Selecting a subset of data can be achieved using the slice function, by specifying the rows numerically, by range or as a logical vector:
# Construct a new data frame dat <- Multiplyr (x=1:100, G=rep(c("A", "B", "C", "D"), length.out=100)) # Return the first 10 rows only dat %>% slice (1:10) # Return alternate rows dat %>% slice (rep(c(TRUE, FALSE), length.out=10))
By default slice will return a subset of those rows treating the data frame as a single contiguous entity.

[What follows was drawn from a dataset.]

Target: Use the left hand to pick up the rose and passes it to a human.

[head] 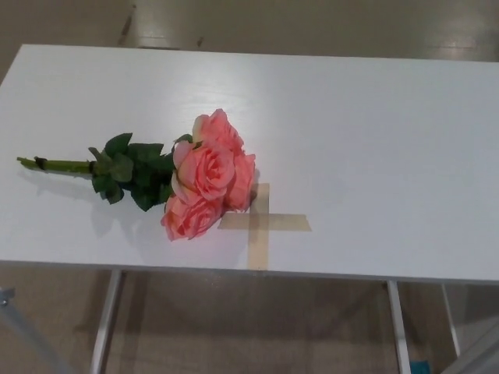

This does not always make sense when data have been grouped, so slice may also be used to obtain a subset of data in each group by specifying each=TRUE:
# Construct a new data frame dat <- Multiplyr (x=1:100, G=rep(c("A", "B", "C", "D"), length.out=100)) # Group by G dat %>% group_by (G) # Return the first 10 rows in each group dat %>% slice (1:10, each=TRUE)
Similarly, each=TRUE may be used to obtain a subset of data in each node where grouping has not been done:
# Construct a new data frame dat <- Multiplyr (x=1:100, G=rep(c("A", "B", "C", "D"), length.out=100)) # Return the first 10 rows in each node dat %>% slice (1:10, each=TRUE)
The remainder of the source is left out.